La ville au bord de l’eau

La ville au bord de l’eau
La ville au bord de l’eau huile sur toile, 1947 Donation Pierre et Kathleen Granville, 1969 © Musée des Beaux-Arts de Dijon/François Jay © ADAGP, Paris

samedi 15 août 2015

Ton sommeil

Tu aimais le sommeil, et tu savais le présenter à tes enfants comme un bonheur de l’existence et jamais je n'ai connu d'enfants plus prompts à réclamer et le lit et l'histoire quand l'heure était venue. Moi qui ne dors plus guère que par intermittence, j'ai toujours envié ce don que tu avais de dormir, d'endormir, de s'accorder la paix des draps, de l'offrir.
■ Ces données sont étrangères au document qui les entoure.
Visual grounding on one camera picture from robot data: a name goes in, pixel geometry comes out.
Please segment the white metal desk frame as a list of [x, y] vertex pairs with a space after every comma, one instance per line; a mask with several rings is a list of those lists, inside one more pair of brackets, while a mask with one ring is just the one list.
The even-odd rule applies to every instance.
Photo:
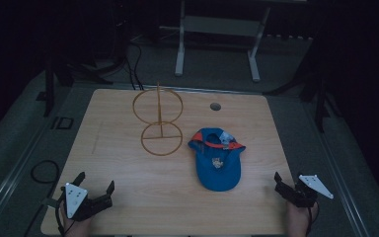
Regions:
[[264, 36], [265, 26], [271, 8], [275, 4], [304, 4], [306, 0], [240, 0], [250, 4], [259, 4], [262, 8], [258, 20], [246, 20], [241, 17], [211, 17], [191, 15], [188, 10], [188, 2], [191, 0], [180, 1], [180, 24], [177, 27], [179, 31], [179, 45], [175, 65], [175, 75], [180, 77], [184, 74], [185, 67], [185, 35], [186, 33], [201, 33], [210, 35], [249, 37], [254, 39], [253, 46], [247, 51], [248, 63], [251, 71], [252, 80], [259, 82], [261, 80], [260, 69], [257, 63], [257, 53]]

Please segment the gold wire hat stand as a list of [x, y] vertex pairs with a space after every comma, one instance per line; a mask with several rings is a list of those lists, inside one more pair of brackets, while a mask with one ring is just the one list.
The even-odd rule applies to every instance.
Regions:
[[182, 97], [172, 89], [157, 85], [139, 92], [132, 101], [133, 114], [146, 126], [140, 133], [143, 149], [151, 155], [168, 156], [183, 144], [177, 120], [184, 111]]

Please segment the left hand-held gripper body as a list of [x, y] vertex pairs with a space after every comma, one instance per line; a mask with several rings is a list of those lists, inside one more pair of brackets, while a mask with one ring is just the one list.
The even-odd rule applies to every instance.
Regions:
[[112, 206], [112, 196], [90, 199], [87, 190], [70, 183], [65, 186], [65, 213], [69, 219], [83, 221]]

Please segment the person's right hand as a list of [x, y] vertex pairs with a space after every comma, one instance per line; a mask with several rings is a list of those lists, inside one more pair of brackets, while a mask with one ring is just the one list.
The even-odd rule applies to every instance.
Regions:
[[286, 233], [288, 237], [307, 237], [312, 224], [320, 213], [317, 202], [312, 207], [297, 207], [291, 202], [286, 203]]

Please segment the black rectangular floor bracket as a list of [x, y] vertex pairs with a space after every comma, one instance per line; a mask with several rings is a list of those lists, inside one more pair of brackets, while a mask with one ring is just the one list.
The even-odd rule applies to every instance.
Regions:
[[74, 119], [66, 117], [56, 117], [52, 124], [51, 129], [70, 129], [73, 126]]

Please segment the person's left hand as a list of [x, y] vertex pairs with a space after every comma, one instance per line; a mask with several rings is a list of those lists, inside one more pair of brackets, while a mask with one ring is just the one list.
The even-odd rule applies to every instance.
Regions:
[[66, 216], [64, 203], [60, 205], [64, 237], [89, 237], [93, 218], [74, 221]]

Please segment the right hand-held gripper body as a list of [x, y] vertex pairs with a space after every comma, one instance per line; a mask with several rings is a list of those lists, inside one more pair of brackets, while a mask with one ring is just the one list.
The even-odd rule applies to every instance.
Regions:
[[274, 189], [284, 199], [295, 204], [297, 207], [312, 207], [317, 201], [318, 194], [326, 198], [334, 198], [334, 195], [327, 189], [317, 175], [299, 175], [298, 182], [294, 188], [283, 182], [279, 186], [275, 185]]

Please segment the black metal stand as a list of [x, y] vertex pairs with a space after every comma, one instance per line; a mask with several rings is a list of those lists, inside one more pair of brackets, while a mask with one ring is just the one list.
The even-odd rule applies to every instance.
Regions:
[[332, 70], [327, 66], [320, 66], [315, 69], [311, 69], [310, 67], [300, 67], [294, 74], [292, 80], [276, 89], [265, 91], [264, 95], [276, 96], [303, 84], [304, 87], [299, 98], [302, 102], [311, 102], [313, 99], [316, 99], [314, 123], [318, 130], [323, 132], [323, 118], [327, 113], [325, 109], [327, 81], [331, 72]]
[[37, 96], [37, 101], [45, 102], [45, 110], [43, 113], [43, 116], [45, 118], [50, 115], [54, 107], [54, 72], [52, 64], [55, 62], [56, 58], [59, 58], [63, 62], [66, 62], [73, 69], [85, 74], [88, 78], [91, 78], [94, 82], [100, 84], [111, 84], [111, 81], [103, 79], [102, 75], [108, 72], [112, 72], [121, 66], [121, 63], [114, 63], [101, 69], [91, 70], [66, 55], [46, 52], [44, 54], [44, 91], [39, 92]]

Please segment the blue baseball cap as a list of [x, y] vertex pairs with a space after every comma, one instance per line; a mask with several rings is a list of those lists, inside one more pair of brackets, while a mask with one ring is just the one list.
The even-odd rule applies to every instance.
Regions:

La première fois que je suis venu en février au CHU, je t'ai vue assoupie par la fenêtre de ta chambre et je ne suis pas entré. J'ai attendu que tu t'éveilles et s'échappait de toi -tu te contrôlais tant, ta veille, ton qui-vive- et la petite fille et la très vieille femme que tu étais tout à la fois dans le raccourci du cancer, fragile comme les animaux de verre filé que nous achetions gamins au zoo de Vincennes, fragile et plissée, ton visage posé sur l'oreiller blanc, familier, méconnaissable, paisible cependant de ce sommeil de juste dont tu savais l'art comme personne.
Maintenant que morte tu ne dors plus, me manque ce visage qui concentrait toute ta vie, pas seulement ce qui en restait, pas seulement le signe de ta fin prochaine, mais bien toute ta vie dans ces plis, et ton cou gracile comme celui du cygne de verre acheté en juin au zoo de Vincennes il y a quarante ans déjà.